EXERCISE DIRECTIONS:
For the listing beneath, state how many lines contain the string "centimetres". Give the number by itself.
Start of DATA SUPPLIED
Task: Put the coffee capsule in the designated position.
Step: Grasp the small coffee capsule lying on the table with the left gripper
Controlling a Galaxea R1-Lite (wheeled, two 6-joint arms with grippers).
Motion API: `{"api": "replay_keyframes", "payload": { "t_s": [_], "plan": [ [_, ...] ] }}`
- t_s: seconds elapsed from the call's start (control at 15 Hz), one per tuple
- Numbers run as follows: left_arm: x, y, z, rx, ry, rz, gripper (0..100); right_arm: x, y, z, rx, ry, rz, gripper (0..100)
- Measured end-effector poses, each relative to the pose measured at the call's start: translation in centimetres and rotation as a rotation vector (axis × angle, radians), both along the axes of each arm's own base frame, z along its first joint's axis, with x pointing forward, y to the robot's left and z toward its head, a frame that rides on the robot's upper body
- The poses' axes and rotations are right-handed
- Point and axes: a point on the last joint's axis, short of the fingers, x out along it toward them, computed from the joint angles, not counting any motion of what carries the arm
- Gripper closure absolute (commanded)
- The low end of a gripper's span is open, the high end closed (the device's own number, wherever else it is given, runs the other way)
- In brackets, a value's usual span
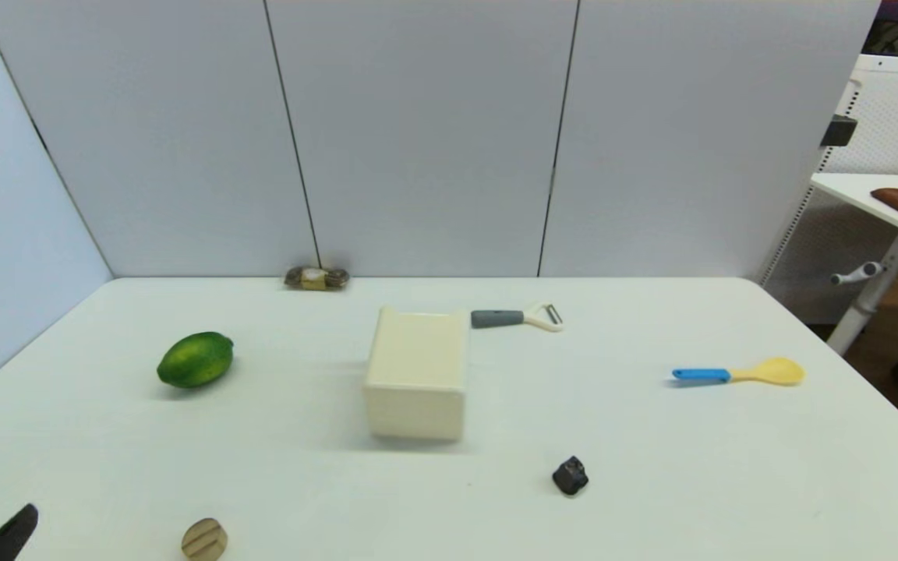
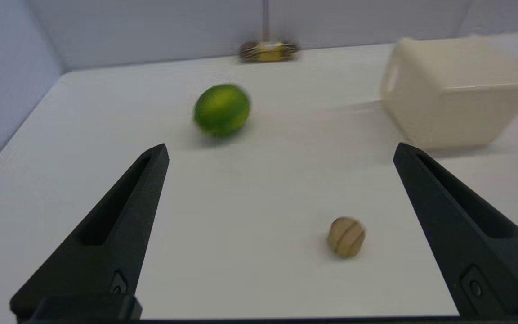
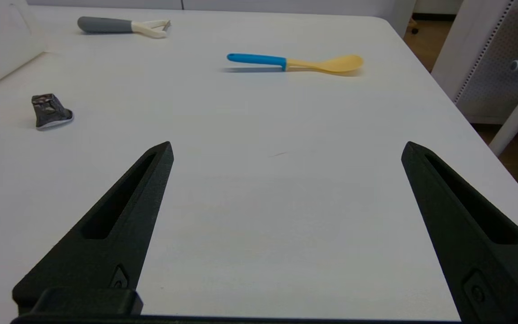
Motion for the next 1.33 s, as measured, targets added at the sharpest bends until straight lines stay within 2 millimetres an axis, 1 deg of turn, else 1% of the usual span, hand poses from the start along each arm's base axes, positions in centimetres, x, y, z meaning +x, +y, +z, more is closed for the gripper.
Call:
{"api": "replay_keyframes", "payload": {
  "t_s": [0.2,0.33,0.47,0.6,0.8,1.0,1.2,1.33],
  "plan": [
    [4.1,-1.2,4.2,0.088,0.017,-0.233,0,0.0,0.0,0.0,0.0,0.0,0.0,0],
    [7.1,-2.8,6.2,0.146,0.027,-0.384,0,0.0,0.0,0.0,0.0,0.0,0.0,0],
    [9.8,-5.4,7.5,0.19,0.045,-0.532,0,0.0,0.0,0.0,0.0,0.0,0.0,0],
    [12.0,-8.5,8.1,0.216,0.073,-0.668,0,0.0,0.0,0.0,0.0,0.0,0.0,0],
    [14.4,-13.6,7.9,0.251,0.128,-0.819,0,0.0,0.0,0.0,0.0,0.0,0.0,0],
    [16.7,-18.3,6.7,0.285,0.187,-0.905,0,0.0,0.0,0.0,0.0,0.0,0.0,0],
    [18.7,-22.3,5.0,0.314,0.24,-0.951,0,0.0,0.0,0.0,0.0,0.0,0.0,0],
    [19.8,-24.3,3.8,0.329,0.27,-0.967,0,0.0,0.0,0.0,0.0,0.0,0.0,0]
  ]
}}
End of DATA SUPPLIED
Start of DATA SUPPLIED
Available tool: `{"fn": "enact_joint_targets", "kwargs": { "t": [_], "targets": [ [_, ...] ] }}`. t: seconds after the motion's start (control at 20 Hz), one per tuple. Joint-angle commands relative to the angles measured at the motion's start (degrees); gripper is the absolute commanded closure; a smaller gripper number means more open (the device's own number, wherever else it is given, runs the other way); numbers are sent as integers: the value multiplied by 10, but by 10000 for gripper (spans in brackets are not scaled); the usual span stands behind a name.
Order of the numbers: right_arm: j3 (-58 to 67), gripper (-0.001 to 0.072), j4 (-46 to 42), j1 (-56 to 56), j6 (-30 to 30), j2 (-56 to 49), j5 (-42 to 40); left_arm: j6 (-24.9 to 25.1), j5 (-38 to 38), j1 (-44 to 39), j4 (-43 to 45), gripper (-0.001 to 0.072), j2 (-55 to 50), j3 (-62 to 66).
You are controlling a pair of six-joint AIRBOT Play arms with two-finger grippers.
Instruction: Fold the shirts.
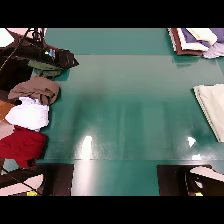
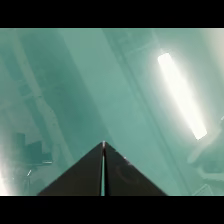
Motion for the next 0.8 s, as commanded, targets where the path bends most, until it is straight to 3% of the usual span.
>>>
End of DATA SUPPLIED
THE COMPLETED TASK:
2